YOUR OBJECTIVE —
The stretch wanted below opens at the line containing "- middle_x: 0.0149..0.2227" and closes at the line containing "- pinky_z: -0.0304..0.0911". Please return it exactly, with no other lines.

RECORDS PROVIDED —
#####

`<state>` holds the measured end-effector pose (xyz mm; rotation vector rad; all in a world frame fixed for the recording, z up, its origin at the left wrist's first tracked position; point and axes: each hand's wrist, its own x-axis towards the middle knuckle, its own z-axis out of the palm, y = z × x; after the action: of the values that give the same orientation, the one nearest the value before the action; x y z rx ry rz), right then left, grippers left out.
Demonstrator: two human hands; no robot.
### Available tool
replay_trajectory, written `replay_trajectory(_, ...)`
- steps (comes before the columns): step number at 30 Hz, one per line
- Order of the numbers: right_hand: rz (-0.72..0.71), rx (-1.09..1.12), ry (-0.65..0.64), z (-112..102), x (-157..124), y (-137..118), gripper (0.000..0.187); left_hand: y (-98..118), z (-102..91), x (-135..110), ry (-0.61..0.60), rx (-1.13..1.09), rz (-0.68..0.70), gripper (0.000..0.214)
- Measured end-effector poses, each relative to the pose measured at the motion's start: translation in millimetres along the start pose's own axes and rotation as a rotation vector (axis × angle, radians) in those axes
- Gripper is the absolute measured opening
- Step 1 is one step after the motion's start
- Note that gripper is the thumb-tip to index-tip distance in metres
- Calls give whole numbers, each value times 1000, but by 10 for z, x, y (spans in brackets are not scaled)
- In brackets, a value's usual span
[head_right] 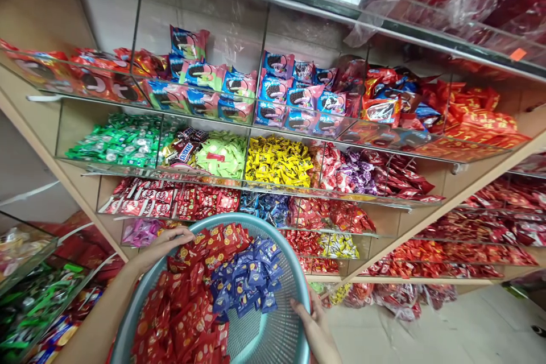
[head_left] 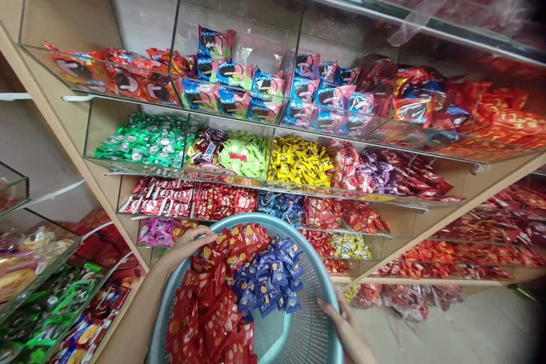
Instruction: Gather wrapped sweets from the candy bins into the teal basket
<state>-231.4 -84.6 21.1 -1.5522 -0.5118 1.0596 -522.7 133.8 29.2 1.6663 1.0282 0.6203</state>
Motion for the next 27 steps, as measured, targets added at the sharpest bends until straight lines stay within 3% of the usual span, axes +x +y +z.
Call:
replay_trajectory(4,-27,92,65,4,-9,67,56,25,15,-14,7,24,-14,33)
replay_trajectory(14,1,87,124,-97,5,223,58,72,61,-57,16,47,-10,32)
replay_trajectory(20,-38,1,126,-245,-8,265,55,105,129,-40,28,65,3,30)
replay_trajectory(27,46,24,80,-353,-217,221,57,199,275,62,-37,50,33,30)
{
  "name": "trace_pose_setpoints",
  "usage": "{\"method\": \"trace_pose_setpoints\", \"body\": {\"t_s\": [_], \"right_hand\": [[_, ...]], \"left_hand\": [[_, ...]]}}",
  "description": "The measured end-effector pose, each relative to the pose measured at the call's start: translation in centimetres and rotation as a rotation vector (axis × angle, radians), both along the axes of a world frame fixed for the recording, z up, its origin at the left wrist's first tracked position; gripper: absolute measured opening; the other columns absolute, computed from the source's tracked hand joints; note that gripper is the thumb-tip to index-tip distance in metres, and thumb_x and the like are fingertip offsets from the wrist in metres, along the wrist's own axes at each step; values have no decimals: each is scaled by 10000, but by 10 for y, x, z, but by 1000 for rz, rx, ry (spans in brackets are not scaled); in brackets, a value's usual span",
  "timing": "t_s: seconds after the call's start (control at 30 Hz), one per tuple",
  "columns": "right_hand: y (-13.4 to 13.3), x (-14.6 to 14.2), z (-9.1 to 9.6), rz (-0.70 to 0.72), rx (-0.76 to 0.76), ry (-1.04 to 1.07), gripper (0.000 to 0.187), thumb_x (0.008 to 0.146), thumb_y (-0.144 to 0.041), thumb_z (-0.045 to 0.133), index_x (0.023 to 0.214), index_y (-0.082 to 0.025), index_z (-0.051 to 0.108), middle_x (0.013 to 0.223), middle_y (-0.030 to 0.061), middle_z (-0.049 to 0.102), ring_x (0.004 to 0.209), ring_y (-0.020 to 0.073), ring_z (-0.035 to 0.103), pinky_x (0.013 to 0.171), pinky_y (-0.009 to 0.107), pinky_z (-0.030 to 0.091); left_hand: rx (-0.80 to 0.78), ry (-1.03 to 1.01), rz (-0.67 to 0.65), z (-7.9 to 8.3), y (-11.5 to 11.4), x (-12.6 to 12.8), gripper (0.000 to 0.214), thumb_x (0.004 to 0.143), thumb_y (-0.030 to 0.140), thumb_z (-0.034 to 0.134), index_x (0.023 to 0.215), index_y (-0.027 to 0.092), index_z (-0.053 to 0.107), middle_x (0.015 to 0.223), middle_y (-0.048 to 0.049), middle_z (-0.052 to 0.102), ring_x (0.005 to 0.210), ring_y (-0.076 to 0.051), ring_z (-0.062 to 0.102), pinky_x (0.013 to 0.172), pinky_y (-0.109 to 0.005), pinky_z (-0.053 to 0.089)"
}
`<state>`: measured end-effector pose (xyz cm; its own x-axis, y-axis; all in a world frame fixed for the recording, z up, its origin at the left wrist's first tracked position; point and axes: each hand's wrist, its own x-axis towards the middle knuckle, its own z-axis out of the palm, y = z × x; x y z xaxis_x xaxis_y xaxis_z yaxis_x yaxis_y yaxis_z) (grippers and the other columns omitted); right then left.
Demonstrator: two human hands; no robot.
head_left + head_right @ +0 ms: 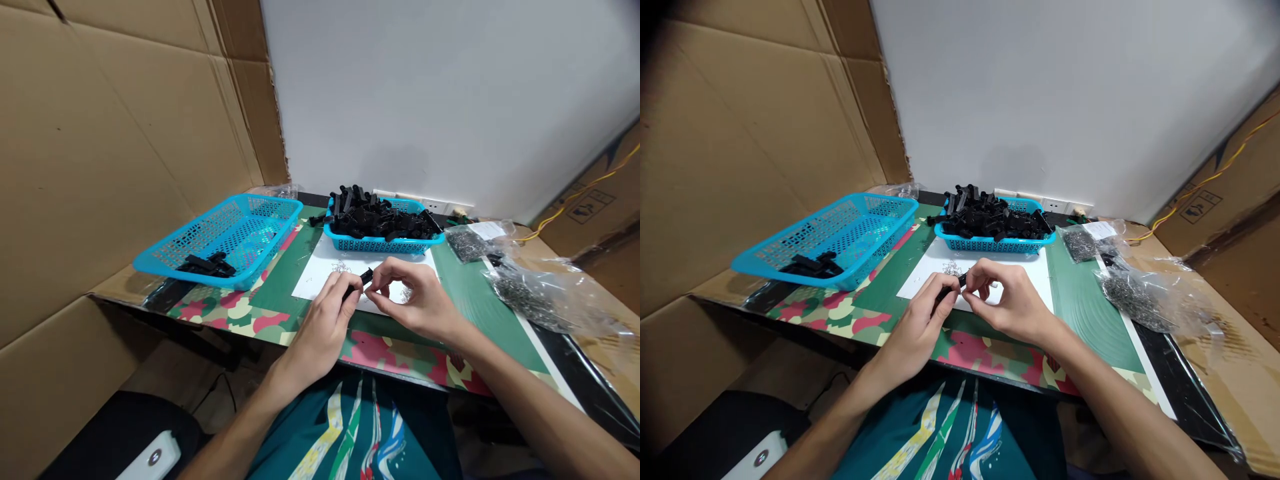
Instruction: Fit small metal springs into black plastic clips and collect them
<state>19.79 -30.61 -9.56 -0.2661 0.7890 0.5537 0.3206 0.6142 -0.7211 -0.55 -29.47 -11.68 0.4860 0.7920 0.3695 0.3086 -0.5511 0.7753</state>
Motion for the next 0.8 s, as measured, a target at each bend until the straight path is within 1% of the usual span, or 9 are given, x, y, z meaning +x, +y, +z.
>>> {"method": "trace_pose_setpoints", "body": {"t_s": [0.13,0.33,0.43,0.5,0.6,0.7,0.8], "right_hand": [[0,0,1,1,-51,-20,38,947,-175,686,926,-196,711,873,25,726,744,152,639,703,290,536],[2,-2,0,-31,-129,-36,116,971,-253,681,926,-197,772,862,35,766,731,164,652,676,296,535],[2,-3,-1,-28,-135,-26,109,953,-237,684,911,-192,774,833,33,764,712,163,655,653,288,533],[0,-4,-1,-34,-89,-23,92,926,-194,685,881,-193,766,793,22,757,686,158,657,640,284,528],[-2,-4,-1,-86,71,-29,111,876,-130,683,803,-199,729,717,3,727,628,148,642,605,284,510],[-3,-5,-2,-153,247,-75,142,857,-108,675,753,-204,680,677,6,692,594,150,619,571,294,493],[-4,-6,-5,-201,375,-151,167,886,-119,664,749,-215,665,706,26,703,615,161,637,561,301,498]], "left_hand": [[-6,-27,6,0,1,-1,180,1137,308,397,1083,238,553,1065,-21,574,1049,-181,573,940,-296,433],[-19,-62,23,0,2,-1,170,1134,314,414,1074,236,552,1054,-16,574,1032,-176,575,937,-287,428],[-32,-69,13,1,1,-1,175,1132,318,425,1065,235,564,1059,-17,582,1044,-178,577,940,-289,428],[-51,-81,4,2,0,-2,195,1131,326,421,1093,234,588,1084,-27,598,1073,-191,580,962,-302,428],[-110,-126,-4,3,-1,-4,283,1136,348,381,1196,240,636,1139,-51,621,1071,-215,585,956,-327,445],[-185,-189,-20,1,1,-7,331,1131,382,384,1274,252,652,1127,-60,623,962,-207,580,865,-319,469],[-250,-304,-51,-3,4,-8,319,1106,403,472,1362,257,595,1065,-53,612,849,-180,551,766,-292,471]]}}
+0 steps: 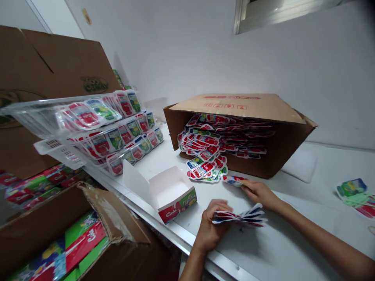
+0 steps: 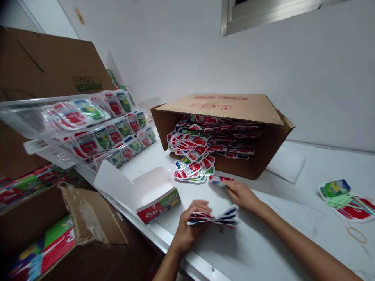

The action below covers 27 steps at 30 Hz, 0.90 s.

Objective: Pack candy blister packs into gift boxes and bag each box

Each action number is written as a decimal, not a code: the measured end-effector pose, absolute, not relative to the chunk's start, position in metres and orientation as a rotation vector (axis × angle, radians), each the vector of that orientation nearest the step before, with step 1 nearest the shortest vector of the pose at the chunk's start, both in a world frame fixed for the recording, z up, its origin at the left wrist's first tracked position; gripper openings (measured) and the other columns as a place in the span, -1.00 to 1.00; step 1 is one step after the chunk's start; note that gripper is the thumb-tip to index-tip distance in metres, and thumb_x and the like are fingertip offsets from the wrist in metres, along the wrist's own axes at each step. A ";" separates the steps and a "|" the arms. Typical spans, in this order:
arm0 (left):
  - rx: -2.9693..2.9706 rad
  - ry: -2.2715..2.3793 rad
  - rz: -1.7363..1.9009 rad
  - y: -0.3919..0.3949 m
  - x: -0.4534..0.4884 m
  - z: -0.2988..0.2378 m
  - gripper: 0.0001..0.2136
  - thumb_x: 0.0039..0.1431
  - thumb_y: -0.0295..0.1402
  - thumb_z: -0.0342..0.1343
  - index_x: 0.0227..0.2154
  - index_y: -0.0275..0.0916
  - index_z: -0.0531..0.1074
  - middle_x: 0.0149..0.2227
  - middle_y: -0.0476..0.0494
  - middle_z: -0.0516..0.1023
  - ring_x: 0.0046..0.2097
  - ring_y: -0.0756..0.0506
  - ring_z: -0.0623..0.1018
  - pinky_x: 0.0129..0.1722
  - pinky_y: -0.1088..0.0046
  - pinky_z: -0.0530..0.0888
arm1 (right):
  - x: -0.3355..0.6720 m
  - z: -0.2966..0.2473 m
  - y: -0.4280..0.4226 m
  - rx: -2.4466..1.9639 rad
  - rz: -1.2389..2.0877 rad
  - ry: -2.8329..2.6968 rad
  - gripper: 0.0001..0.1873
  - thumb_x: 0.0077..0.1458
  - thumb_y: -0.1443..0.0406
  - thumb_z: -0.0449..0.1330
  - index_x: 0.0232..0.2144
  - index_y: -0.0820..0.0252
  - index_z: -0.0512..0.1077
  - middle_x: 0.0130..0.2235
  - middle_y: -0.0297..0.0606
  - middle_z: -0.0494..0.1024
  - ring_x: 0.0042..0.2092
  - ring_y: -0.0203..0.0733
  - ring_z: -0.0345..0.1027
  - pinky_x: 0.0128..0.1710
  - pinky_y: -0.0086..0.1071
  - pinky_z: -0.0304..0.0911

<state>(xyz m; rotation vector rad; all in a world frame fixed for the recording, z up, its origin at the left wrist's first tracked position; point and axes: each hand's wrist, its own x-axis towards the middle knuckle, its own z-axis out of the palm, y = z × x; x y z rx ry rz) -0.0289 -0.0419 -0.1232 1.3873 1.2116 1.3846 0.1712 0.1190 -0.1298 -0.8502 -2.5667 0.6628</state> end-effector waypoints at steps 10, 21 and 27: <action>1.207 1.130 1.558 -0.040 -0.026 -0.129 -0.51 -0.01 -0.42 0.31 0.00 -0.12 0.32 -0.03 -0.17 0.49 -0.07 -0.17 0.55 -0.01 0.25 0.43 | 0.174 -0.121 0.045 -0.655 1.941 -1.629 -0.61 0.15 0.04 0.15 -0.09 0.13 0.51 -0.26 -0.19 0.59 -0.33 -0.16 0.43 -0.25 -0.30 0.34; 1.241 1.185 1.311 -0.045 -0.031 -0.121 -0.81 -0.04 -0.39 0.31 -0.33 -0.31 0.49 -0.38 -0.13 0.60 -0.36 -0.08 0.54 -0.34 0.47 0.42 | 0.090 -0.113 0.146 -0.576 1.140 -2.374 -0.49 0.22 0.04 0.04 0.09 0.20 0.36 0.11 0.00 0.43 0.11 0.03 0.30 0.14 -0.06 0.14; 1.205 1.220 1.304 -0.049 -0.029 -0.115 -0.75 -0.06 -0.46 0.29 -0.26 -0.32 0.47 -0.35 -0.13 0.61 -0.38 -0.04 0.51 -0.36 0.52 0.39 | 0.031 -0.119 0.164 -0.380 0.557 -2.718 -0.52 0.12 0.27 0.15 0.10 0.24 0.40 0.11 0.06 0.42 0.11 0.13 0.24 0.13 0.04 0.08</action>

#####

RESPONSE TO THE EXERCISE —
  - middle_x: 0.0149..0.2227
  - middle_y: -0.0476..0.0494
  - middle_z: -0.0516..0.1023
  - ring_x: 0.0046..0.2097
  - ring_y: -0.0756..0.0506
  - ring_z: -0.0623..0.1018
  - pinky_x: 0.0129..0.1722
  - pinky_y: -0.1088..0.0046
  - pinky_z: -0.0530..0.0888
arm1 (right):
  - x: -0.3355..0.6720 m
  - z: -0.2966..0.2473 m
  - y: -0.4280..0.4226 m
  - rx: -2.4466..1.9639 rad
  - rz: -1.2389..2.0877 rad
  - ry: -2.8329..2.6968 rad
  - gripper: 0.0001..0.1873
  - thumb_x: 0.0077..0.1458
  - thumb_y: -0.1443..0.0406
  - thumb_z: -0.0449..0.1330
  - index_x: 0.0232..0.2144
  - index_y: -0.0820..0.0252
  - index_z: -0.0512..0.1077
  - middle_x: 0.0130..0.2235
  - middle_y: -0.0297..0.0606
  - middle_z: -0.0494..0.1024
  - ring_x: 0.0042..0.2092
  - ring_y: -0.0203..0.0733
  - ring_z: -0.0345..0.1027
  - pinky_x: 0.0128..0.1710
  - pinky_y: -0.0086..0.1071
  - pinky_z: -0.0304..0.0911

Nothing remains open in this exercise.